Smart street lighting reveals a path to new IoT applications in hard-to-reach places

Anil-Gadre

In Silver Spring Networks’ view it’s time to bust some myths on smart cities. Here, Anil Gadre, EVP and chief marketing officer, tells Jeremy Cowan about the company’s recent work in Copenhagen, Denmark and Glasgow, UK where there’s no utility involved and yet LED street lighting is opening the door to new smart city applications.

Silver Spring Networks is a 10 year-old company delivering an open, standards-based networking platform, software and services used by major utilities and cities worldwide to support multiple smart grid and smart city applications and services on a single, unified network. Its Smart Energy Platform™ is designed to enable utilities and cities to improve energy efficiency, enhance services and reduce costs.

Essentially, Silver Spring deals with critical infrastructure issues in the IoT (Internet of Things), assessing and resolving what it takes to improve public transportation or smart utilities. The company’s founders wanted to create a platform that could be very agile. “It happened to find its first volume application in the Utilities and Smart Grid sector,” said Gadre. “In the last 18 months falling LED prices have been a catalyst for driving volume adoption of a networking platform. If we tie together the fact that device sensor prices are going to keep falling, and the cost to connect them seems to be falling that is the exciting part right now, because the diversity of devices is growing and if you lower the cost to connect suddenly there’s a plethora of interesting possibilities from precision agriculture to wearables.”

 “The diversity is vast, but what is going to bring the greatest business benefit on Day One?” Gadre asked rhetorically. “We don’t know where the most interesting innovation might come from. It’ll be from someone who says ‘I have this interesting problem, and now this new data is available’.’”

One of Silver Spring’s differentiators is said to be its work with fixed devices that are hard to reach, as opposed to mobility. “It’s an interesting space,” said Anil Gadre, “because these are hard to hear ‘things’, they’ve got to last a long time, people are going to build new buildings, they put up signage and passing buses can block signals.”

Devices, connectivity and data

“That’s the third element between device prices and connectivity, there’s the access to and capability of new kinds of data. In our space, street lights create a canopy under which new services can occur. The Copenhagen example is that they are driving towards their (environmental) sustainability goals which have a lot to do with how much energy they can save. Networked street lights can save them enormous amounts on energy bills, but controlled timing of dimming can also enhance the safety of bicycle riders,” he told M2M Now.

One of the goals in the Copenhagen project is to reduce accidents between cars and bicycles. Simply by changing lights at intersections based on traffic flow they believe they can reduce accidents. If you sense a heavy flow of traffic you brighten the lighting.

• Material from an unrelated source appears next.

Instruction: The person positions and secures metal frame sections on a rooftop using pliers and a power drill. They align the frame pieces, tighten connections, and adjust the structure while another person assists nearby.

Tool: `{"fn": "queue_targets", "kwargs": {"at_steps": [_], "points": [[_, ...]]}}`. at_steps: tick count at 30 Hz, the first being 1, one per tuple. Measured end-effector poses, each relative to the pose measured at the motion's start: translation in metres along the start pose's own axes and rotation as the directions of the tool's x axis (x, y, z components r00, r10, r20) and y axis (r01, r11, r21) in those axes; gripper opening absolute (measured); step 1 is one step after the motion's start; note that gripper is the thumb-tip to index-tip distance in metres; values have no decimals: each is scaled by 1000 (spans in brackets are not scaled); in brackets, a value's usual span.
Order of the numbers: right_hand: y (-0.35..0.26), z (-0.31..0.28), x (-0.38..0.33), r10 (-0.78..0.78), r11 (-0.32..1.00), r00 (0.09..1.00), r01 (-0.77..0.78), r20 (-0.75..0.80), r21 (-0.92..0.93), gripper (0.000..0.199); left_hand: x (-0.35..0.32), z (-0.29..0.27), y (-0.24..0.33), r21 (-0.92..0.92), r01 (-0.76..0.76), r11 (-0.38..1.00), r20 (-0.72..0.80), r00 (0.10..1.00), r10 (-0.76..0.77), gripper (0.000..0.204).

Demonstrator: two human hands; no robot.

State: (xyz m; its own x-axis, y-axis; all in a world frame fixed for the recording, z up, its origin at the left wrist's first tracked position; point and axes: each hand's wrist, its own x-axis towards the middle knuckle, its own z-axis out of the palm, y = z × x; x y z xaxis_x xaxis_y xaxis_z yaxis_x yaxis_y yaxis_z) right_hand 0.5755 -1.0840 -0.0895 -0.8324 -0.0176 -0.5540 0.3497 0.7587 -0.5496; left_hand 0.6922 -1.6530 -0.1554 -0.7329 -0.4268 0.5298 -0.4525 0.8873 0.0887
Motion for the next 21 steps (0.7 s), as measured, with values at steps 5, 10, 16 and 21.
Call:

“What’s also starting to happen is that other city departments are saying, ‘Now that you have a network can I ride on top of it to do other things?’ That will spur the development of more interesting sensors, such as bridge strain sensors, noise pollution, and air quality because you have these assets that are conveniently high on the street.”

Open Glasgow

In Glasgow’s initiative around Open Glasgow and open data the city is hoping to be able to publish anonymised data so that innovators can build interesting new applications. They don’t presume what kind of applications will come from it.

“In our experience with utilities we’re finding that the next generation of big value is completely dependent on data from one silo being used by another. This is actually changing the cultural dynamics of how some organisations are created because, historically, you had  transmission, distribution, and customer service all very siloed and they rarely needed to talk to each other. Now they’re finding that they’re intricately interdependent. This is true worldwide,” Gadre added. “I was in Australia where one utility is creating a new operations centre, forcing three divisions that have had three separate buildings to sit in one room together. I think the richness of new applications is going to come from that.”

Smart cities are about people

He said that at an event he attended recently speakers from Copenhagen and Glasgow both talked of the need to remember that smart cities are actually just about the people, enabling far more interesting citizen services of different kinds. On a global basis, the customer or citizen being at the centre of new service development is really a change because of our consumer experience whether it is in telecoms, banking or rail, we are expecting that same sort of empowerment when we deal with governments or power companies.